▶ **Exercise instructions**
Retype exactly what appears below from the line containing "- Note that" down to the line containing "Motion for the", keeping both end lines. Do not include pictures.

[Available data Boundary: Start]

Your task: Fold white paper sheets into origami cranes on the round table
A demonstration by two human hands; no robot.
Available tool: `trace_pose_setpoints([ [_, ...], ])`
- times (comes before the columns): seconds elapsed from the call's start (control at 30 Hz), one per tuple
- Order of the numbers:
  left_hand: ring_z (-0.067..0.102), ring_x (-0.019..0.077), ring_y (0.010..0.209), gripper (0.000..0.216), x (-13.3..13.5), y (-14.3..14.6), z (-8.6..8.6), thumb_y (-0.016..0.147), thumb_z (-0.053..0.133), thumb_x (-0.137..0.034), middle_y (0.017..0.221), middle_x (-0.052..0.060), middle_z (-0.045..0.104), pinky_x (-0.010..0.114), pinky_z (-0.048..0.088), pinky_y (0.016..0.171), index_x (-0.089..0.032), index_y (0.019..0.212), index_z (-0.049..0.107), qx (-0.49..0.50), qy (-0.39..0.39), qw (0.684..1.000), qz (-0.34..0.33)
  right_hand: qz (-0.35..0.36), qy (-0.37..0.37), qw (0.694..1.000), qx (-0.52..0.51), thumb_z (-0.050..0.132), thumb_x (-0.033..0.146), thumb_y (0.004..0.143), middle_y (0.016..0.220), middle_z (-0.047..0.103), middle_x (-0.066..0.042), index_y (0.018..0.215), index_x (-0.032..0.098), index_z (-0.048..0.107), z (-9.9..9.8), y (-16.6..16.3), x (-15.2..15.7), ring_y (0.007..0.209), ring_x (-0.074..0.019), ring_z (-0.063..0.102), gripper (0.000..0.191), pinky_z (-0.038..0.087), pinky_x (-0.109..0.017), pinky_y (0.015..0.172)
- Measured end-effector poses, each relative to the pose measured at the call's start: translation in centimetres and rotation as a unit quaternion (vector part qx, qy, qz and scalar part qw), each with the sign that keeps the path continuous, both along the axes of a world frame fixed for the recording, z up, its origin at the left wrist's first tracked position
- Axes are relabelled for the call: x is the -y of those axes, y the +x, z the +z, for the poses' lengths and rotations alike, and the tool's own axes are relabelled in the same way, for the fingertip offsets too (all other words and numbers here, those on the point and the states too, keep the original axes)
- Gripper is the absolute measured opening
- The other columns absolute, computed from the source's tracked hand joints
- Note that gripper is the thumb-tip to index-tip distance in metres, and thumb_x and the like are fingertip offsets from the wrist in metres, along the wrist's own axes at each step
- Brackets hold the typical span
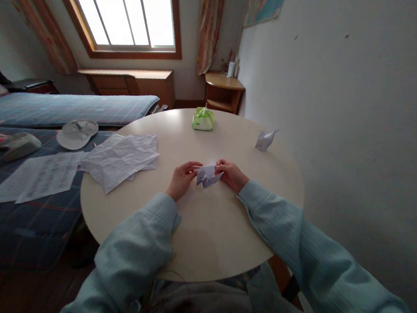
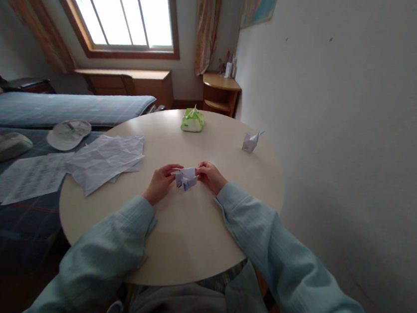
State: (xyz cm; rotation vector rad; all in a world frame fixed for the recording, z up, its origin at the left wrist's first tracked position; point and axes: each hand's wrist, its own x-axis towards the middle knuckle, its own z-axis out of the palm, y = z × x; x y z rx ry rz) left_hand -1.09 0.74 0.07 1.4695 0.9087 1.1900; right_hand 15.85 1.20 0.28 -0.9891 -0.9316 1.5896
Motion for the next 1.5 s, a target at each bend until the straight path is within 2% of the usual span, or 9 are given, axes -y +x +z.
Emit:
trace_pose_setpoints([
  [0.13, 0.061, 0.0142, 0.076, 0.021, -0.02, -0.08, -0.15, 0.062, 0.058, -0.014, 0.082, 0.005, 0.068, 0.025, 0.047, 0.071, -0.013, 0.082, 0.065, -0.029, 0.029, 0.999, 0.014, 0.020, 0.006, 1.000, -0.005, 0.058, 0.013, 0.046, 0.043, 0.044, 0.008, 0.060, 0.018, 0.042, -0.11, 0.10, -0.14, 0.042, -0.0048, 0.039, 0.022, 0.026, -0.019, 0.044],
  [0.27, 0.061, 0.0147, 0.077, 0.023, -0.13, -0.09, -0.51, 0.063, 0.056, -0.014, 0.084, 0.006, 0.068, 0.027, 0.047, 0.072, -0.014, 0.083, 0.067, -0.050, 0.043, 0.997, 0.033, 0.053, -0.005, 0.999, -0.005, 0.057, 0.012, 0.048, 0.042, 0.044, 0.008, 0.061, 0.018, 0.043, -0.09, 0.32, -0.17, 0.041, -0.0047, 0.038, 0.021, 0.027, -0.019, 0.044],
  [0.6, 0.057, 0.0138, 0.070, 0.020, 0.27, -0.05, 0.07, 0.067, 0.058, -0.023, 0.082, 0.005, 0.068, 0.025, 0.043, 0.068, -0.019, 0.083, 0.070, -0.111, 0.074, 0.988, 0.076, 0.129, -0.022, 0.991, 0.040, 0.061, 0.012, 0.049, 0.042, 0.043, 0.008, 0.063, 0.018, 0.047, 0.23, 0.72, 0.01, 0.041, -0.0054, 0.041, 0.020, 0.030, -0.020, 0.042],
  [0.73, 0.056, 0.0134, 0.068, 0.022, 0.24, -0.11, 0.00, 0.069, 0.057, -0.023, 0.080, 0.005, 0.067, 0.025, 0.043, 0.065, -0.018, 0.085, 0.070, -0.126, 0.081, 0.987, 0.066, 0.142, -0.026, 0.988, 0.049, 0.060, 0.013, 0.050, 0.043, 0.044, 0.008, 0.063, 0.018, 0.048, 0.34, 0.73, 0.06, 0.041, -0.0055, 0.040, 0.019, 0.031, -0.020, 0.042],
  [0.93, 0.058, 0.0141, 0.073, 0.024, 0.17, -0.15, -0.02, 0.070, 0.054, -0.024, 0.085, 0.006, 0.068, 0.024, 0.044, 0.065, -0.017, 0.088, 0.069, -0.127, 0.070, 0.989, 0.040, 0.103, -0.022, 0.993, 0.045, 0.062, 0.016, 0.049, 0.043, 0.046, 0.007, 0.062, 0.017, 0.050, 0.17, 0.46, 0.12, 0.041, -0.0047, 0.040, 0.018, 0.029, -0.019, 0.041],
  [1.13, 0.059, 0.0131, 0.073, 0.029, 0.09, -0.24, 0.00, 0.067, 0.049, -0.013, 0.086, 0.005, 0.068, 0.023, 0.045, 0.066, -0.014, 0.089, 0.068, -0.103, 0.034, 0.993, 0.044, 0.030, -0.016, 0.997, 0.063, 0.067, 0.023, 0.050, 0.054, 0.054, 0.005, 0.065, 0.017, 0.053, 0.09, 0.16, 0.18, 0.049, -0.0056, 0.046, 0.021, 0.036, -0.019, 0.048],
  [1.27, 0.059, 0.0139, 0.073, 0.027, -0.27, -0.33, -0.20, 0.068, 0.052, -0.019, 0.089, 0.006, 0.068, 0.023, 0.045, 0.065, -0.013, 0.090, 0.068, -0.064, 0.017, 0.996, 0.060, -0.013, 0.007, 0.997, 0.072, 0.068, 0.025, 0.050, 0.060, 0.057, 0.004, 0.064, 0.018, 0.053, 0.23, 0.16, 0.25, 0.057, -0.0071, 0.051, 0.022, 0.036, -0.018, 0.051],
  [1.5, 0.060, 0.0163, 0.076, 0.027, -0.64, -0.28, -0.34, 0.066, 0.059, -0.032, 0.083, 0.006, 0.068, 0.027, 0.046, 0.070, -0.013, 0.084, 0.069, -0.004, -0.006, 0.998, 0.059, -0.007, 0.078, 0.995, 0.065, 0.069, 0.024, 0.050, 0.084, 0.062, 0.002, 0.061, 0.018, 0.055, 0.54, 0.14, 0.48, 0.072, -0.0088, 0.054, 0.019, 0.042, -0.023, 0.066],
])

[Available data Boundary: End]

▶ **Task answer**
- Note that gripper is the thumb-tip to index-tip distance in metres, and thumb_x and the like are fingertip offsets from the wrist in metres, along the wrist's own axes at each step
- Brackets hold the typical span
State: (xyz cm; rotation vector rad; all in a world frame fixed for the recording, z up, its origin at the left wrist's first tracked position; point and axes: each hand's wrist, its own x-axis towards the middle knuckle, its own z-axis out of the palm, y = z × x; x y z rx ry rz) left_hand -1.09 0.74 0.07 1.4695 0.9087 1.1900; right_hand 15.85 1.20 0.28 -0.9891 -0.9316 1.5896
Motion for the next 1.5 s, a target at each bend until the straight path is within 2% of the usual span, or 9 are given, axes -y +x +z.

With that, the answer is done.